Thanks for all the good wishes! And positive stories. Glad we aren't the only ones. The friendly woman in the register office who I dealt with said she'd never known this to happen...
Just have to hope now.
@weddingmuppet our local area is a bit of a sham wedding hotspot so maybe that was their main concern. Good luck with it all, fingers crossed for you.
Hmmm. Celebrants and registrars are often available for short notice bookings, so I reckon they would find someone for you so long as the Registrar General gives permission. Good luck.
If you find a C of E church with which you have a qualifying connection and a sympathetic vicar you could get married by common licence.
As someone said it's not a busy time of year so hopefully you'll be lucky! www.yourchurchwedding.org/article/common-licences/
Definitely mention that you have already given notice once and say that because of them moving office it added to the confusion. As in when you thought about it you'd already done it in your head and them remembered that they said you need to do it again. The fact you've already given notice means that it's unlikely it's a shame marriage. The notice in our area was put up on a notice board in a small town my husband had never been to an hour away from our city (it's the main registry office for our county but it's not the county town). There's no way anyone would know us who saw that notice board it's the law but it's out of date, my husband said it at the time if they really were concerned about bigamy they'd get up to post about the wedding over social media like Facebook. I hope that they take pitty on you.

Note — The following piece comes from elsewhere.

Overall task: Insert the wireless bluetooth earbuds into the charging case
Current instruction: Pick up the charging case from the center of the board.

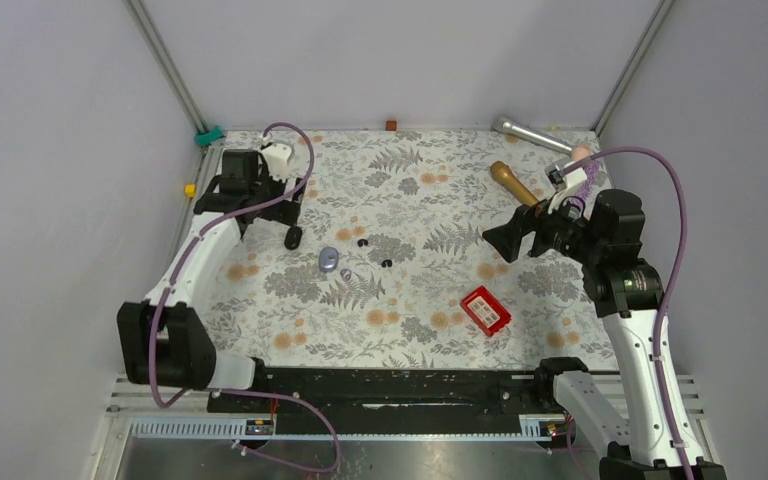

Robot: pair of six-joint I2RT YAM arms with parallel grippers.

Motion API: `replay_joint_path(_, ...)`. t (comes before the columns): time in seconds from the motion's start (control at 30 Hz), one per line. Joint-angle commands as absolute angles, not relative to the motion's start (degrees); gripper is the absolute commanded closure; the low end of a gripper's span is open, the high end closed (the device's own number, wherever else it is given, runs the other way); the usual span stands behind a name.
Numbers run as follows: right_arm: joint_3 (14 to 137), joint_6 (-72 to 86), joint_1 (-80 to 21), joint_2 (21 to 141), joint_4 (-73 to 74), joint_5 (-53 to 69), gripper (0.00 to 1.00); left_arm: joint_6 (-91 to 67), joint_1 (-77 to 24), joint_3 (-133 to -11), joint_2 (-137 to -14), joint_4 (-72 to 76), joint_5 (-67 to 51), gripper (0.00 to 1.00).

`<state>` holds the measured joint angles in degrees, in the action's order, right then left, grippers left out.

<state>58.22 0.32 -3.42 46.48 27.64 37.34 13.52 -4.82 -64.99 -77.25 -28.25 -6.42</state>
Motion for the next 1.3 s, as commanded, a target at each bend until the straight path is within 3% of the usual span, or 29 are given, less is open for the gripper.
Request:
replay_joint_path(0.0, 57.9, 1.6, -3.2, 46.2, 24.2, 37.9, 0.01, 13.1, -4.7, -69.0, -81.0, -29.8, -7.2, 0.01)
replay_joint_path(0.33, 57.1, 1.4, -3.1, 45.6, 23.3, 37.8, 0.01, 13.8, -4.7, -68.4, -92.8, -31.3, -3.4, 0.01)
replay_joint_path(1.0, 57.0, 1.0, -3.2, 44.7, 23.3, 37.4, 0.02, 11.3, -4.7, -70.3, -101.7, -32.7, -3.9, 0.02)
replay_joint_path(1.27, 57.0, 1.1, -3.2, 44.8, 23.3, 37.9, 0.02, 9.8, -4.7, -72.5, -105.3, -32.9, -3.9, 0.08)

But if it helps we had a wedding ceremony that wasn't legal and then did a cheap registry office bit on a Tuesday a few days before because it was £400 cheaper. My wedding felt no less of a wedding because of it and I had a lovely personal wedding performed by a close friend who was good at giving a grand performance. Everyone treated it as the wedding I don't think anyone thought about how it worked legally at all!
I know a couple of people who have had humanist celebrants who have performed their wedding then they have done the legal wedding at another time... hope it all gets sorted xx
Yep happened to me. We ended up changing our wedding date for 2 weeks later. Was our own fault.
Sounds like the Council moving the venue played quite a part in this so hopefully they will be sympathetic and let you go ahead.
What a nightmare, I really feel for you!